WORK REQUEST —
Repeat the records below word for word and omit each image.

# # # # # # #

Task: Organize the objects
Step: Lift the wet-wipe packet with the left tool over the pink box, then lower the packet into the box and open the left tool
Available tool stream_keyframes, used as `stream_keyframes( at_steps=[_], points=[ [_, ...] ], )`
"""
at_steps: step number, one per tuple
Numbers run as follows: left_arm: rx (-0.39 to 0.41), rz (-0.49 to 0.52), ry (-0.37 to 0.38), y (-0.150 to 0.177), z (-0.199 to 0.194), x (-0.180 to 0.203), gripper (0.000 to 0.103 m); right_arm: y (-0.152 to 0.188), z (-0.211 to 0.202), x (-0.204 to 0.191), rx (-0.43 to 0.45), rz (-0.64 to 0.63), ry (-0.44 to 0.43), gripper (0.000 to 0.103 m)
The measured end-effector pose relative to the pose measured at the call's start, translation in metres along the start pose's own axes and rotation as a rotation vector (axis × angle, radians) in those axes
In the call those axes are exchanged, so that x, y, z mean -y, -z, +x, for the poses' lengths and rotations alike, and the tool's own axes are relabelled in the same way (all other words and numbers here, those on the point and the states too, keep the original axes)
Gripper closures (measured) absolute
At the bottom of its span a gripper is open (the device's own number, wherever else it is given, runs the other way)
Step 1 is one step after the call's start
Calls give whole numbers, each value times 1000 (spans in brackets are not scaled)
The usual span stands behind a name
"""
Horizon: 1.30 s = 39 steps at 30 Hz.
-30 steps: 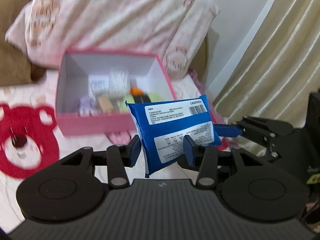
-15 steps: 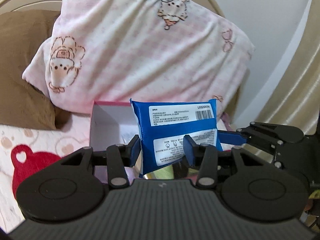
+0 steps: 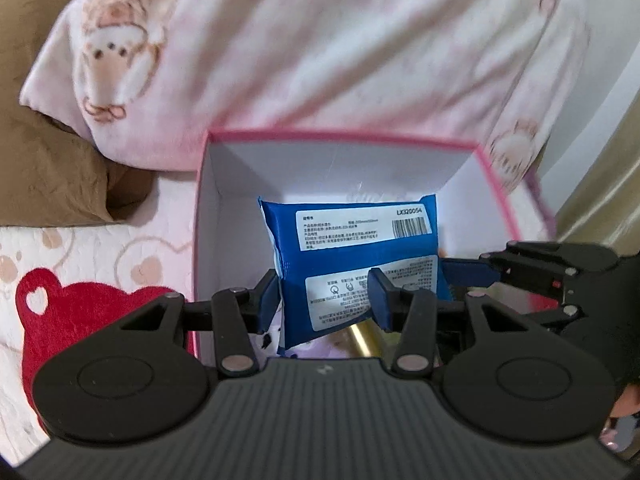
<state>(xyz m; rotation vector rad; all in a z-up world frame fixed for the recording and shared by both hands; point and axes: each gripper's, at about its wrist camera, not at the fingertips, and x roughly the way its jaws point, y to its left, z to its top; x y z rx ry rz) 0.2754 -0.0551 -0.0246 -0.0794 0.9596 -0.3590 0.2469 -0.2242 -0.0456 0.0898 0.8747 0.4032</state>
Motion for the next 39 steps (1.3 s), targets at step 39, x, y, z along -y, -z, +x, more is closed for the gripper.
stream_keyframes(
  at_steps=[39],
  points=[
    [-42,3,-158,12,-25,-22,44,15,-14,-17,35,-47,88,36]
  ],
)
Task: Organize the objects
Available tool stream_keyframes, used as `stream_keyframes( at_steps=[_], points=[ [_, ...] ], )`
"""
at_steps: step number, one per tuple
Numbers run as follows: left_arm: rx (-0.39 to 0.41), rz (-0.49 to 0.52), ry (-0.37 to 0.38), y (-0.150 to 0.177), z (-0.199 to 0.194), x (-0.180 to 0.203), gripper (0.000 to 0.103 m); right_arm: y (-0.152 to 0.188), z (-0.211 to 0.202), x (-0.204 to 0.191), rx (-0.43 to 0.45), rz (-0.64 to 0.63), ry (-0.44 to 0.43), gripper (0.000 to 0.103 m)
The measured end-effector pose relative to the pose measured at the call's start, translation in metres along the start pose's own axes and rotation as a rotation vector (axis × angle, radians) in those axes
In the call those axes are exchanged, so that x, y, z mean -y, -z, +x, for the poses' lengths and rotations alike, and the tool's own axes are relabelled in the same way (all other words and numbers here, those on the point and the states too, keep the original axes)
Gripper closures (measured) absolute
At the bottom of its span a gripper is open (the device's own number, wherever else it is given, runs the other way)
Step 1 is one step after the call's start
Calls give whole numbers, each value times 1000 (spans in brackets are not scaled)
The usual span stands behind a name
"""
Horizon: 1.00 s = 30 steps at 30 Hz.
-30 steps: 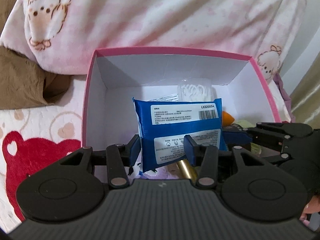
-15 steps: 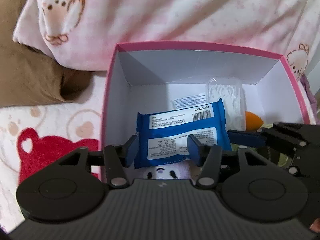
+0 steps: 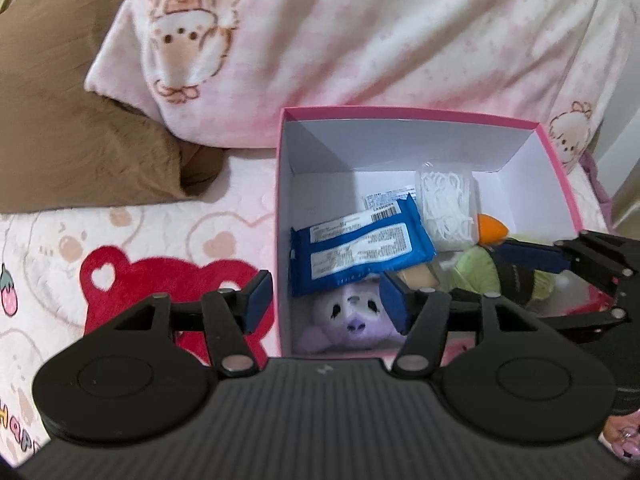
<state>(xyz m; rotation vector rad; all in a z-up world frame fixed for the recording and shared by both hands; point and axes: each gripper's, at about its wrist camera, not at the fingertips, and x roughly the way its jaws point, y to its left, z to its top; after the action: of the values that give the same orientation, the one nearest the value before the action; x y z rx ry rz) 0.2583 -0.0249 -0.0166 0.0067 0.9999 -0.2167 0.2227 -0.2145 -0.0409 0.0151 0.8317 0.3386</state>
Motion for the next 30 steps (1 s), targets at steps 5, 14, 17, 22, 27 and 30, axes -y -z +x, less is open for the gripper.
stream_keyframes(
  at_steps=[5,14,17,22,27,30],
  points=[
    [0,5,-11,11,-30,-9,42,-1,-35,-22,64,-45,-2,35],
    [39,29,-23,29,-91,-15,29,-4,-97,-44,104,-9,62,33],
    [57,30,-25,39,-108,-18,23,2,-114,-47,101,7,81,30],
    [73,14,-28,61,-130,-25,15,20,-142,-61,131,0,124,21],
    [77,0,-43,82,-147,-28,6,41,-164,-70,145,28,120,11],
    [81,-1,-40,93,-154,-27,1,55,-173,-79,158,19,141,11]
  ],
)
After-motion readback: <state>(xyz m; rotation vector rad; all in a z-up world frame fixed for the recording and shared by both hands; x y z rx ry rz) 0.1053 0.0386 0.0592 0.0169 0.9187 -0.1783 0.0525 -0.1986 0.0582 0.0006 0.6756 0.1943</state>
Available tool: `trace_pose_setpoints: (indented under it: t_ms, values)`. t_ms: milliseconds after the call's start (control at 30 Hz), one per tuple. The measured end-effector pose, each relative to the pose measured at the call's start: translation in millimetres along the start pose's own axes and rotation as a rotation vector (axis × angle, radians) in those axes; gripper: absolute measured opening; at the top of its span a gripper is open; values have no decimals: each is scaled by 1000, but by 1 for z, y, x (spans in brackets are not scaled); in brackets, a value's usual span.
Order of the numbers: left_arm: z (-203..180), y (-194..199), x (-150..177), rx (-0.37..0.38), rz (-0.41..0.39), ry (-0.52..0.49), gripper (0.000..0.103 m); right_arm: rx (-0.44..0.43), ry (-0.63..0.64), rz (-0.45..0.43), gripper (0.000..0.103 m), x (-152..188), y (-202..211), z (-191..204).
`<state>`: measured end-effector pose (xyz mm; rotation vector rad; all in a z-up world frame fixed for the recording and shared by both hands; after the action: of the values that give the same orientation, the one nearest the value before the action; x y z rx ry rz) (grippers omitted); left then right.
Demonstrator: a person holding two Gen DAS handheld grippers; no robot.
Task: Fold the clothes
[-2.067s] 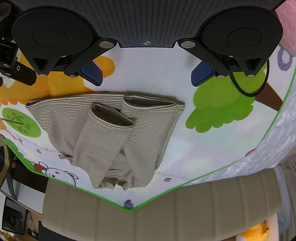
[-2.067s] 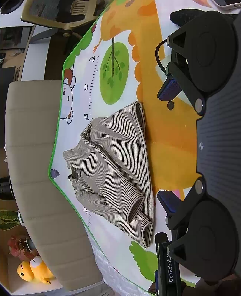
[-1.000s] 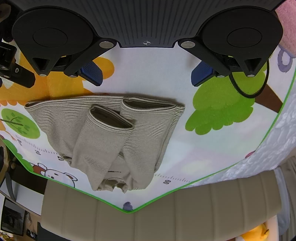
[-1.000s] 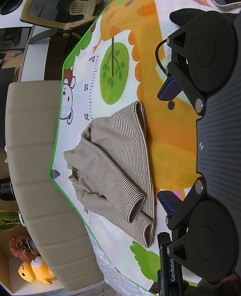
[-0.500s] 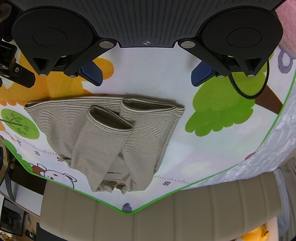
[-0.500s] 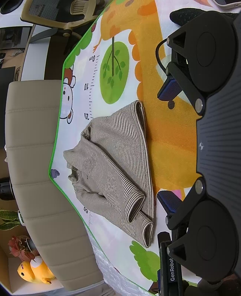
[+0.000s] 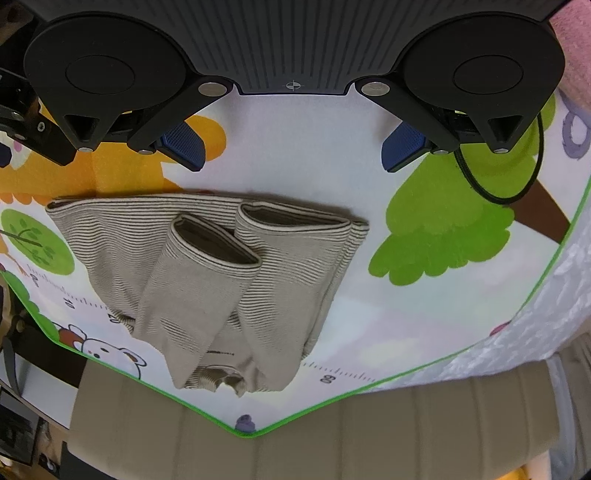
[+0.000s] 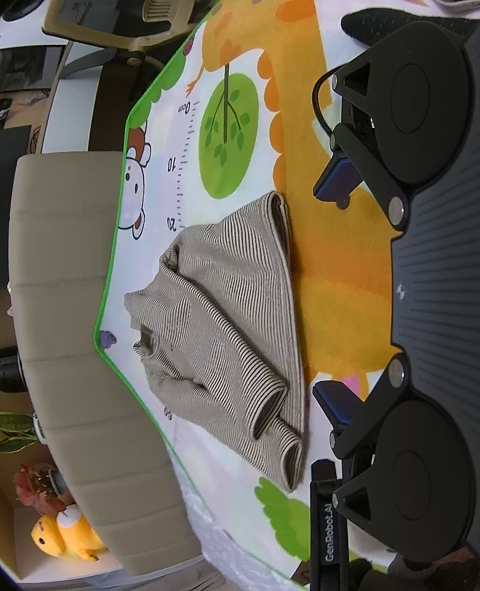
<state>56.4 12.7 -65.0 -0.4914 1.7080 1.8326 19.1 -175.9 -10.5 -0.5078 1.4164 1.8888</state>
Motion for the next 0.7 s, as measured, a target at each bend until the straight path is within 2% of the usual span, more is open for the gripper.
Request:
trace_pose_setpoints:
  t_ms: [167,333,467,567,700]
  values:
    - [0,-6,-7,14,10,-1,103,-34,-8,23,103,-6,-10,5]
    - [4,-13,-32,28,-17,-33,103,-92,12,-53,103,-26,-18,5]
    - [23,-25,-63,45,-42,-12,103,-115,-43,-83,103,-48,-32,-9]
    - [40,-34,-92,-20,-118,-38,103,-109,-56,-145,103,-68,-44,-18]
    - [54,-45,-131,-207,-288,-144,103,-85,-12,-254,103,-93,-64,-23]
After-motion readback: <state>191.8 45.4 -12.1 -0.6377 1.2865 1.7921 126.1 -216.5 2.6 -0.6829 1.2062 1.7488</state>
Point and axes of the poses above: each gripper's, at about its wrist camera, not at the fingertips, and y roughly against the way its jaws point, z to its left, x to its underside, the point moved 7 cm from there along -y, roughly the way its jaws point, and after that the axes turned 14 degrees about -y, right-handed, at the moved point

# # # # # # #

RESPONSE —
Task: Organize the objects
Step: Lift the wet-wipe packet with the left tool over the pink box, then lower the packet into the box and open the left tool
Available tool stream_keyframes, used as `stream_keyframes( at_steps=[_], points=[ [_, ...] ], )`
"""
at_steps: step number, one per tuple
Numbers run as follows: left_arm: rx (-0.39 to 0.41), rz (-0.49 to 0.52), ry (-0.37 to 0.38), y (-0.150 to 0.177), z (-0.199 to 0.194), x (-0.180 to 0.203), gripper (0.000 to 0.103 m); right_arm: y (-0.152 to 0.188), z (-0.211 to 0.202), x (-0.204 to 0.191), rx (-0.43 to 0.45), rz (-0.64 to 0.63), ry (-0.44 to 0.43), gripper (0.000 to 0.103 m)
The measured end-effector pose relative to the pose measured at the call's start, translation in metres along the start pose's own axes and rotation as a rotation vector (axis × angle, radians) in those axes
In the call those axes are exchanged, so that x, y, z mean -y, -z, +x, for the poses' lengths and rotations alike, and the tool's own axes are relabelled in the same way (all other words and numbers here, those on the point and the states too, keep the original axes)
Gripper closures (measured) absolute
At the bottom of its span a gripper is open (the device's own number, wherever else it is given, runs the other way)
Step 1 is one step after the call's start
Calls give whole numbers, each value times 1000 (spans in brackets are not scaled)
The usual span stands behind a name
"""
Horizon: 1.30 s = 39 steps at 30 Hz.
-30 steps: 
-15 steps: 
+0 steps: 
<state>(xyz m; rotation vector rad; all in a z-up world frame fixed for the recording and shared by both hands; point and axes: each gripper's, at about its wrist camera, not at the fingertips, and x roughly the way its jaws point, y to its left, z to its top; x y z rx ry rz) 0.2754 -0.0551 -0.0246 -0.0794 0.9596 -0.3590 0.2469 -0.2242 -0.0456 0.0898 0.8747 0.4032</state>
Motion for the next 39 steps (1.3 s), targets at step 39, x, y, z along -y, -z, +x, more is closed for the gripper.
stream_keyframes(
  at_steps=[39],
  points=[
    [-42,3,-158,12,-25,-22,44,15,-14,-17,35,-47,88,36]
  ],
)
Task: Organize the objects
Available tool stream_keyframes, used as `stream_keyframes( at_steps=[_], points=[ [_, ...] ], )`
"""
at_steps: step number, one per tuple
Numbers run as follows: left_arm: rx (-0.39 to 0.41), rz (-0.49 to 0.52), ry (-0.37 to 0.38), y (-0.150 to 0.177), z (-0.199 to 0.194), x (-0.180 to 0.203), gripper (0.000 to 0.103 m); right_arm: y (-0.152 to 0.188), z (-0.211 to 0.202), x (-0.204 to 0.191), rx (-0.43 to 0.45), rz (-0.64 to 0.63), ry (-0.44 to 0.43), gripper (0.000 to 0.103 m)
The measured end-effector pose relative to the pose measured at the call's start, translation in metres along the start pose's own axes and rotation as a rotation vector (axis × angle, radians) in those axes
In the call those axes are exchanged, so that x, y, z mean -y, -z, +x, for the poses' lengths and rotations alike, and the tool's own axes are relabelled in the same way (all other words and numbers here, those on the point and the states too, keep the original axes)
Gripper closures (measured) absolute
At the bottom of its span a gripper is open (the device's own number, wherever else it is given, runs the other way)
Step 1 is one step after the call's start
Calls give whole numbers, each value times 1000 (spans in brackets are not scaled)
The usual span stands behind a name
"""
Horizon: 1.00 s = 30 steps at 30 Hz.
-30 steps: 
-15 steps: 
+0 steps: 
<state>(xyz m; rotation vector rad; all in a z-up world frame fixed for the recording and shared by both hands; point and axes: each gripper's, at about its wrist camera, not at the fingertips, and x roughly the way its jaws point, y to its left, z to its top; after the action: of the values that give the same orientation, the one nearest the value before the action; x y z rx ry rz) 0.2583 -0.0249 -0.0166 0.0067 0.9999 -0.2167 0.2227 -0.2145 -0.0409 0.0151 0.8317 0.3386</state>
Motion for the next 30 steps (1 s), targets at steps 5, 14, 17, 22, 27 and 30, axes -y -z +x, less is open for the gripper.
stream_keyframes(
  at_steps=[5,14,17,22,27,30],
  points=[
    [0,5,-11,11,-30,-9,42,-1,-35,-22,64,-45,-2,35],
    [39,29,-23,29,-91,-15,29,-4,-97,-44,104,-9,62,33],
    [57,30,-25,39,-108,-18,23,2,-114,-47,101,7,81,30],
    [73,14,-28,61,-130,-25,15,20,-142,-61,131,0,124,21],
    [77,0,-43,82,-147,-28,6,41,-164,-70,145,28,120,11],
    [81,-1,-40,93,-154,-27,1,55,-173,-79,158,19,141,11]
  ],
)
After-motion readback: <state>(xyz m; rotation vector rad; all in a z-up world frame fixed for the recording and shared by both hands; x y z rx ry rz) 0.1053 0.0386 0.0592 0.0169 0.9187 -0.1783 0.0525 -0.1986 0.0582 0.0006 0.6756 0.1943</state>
Available tool: `trace_pose_setpoints: (indented under it: t_ms, values)`. t_ms: milliseconds after the call's start (control at 30 Hz), one per tuple. The measured end-effector pose, each relative to the pose measured at the call's start: translation in millimetres along the start pose's own axes and rotation as a rotation vector (axis × angle, radians) in those axes; gripper: absolute measured opening; at the top of its span a gripper is open; values have no decimals: each is scaled by 1000, but by 1 for z, y, x (spans in brackets are not scaled); in brackets, a value's usual span.
Order of the numbers: left_arm: z (-203..180), y (-194..199), x (-150..177), rx (-0.37..0.38), rz (-0.41..0.39), ry (-0.52..0.49), gripper (0.000..0.103 m); right_arm: rx (-0.44..0.43), ry (-0.63..0.64), rz (-0.45..0.43), gripper (0.000..0.103 m), x (-152..188), y (-202..211), z (-191..204).
`<state>`: measured end-effector pose (xyz mm; rotation vector rad; all in a z-up world frame fixed for the recording and shared by both hands; after the action: of the values that give the same orientation, the one nearest the value before the action; x y z rx ry rz) (grippers omitted); left then right.
Demonstrator: a person holding two Gen DAS handheld grippers; no robot.
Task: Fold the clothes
[-2.067s] 
[-2.067s] 
[-1.000s] 
[-1.000s] 
[-0.500s] 
[-0.500s] 
[+0.000s] 
[+0.000s] 
<state>56.4 12.7 -65.0 -0.4914 1.7080 1.8326 19.1 -175.9 -10.5 -0.5078 1.4164 1.8888</state>
Motion for the next 0.7 s, as measured, a target at each bend until the straight path is within 2% of the usual span, more is open for the gripper.
Request:
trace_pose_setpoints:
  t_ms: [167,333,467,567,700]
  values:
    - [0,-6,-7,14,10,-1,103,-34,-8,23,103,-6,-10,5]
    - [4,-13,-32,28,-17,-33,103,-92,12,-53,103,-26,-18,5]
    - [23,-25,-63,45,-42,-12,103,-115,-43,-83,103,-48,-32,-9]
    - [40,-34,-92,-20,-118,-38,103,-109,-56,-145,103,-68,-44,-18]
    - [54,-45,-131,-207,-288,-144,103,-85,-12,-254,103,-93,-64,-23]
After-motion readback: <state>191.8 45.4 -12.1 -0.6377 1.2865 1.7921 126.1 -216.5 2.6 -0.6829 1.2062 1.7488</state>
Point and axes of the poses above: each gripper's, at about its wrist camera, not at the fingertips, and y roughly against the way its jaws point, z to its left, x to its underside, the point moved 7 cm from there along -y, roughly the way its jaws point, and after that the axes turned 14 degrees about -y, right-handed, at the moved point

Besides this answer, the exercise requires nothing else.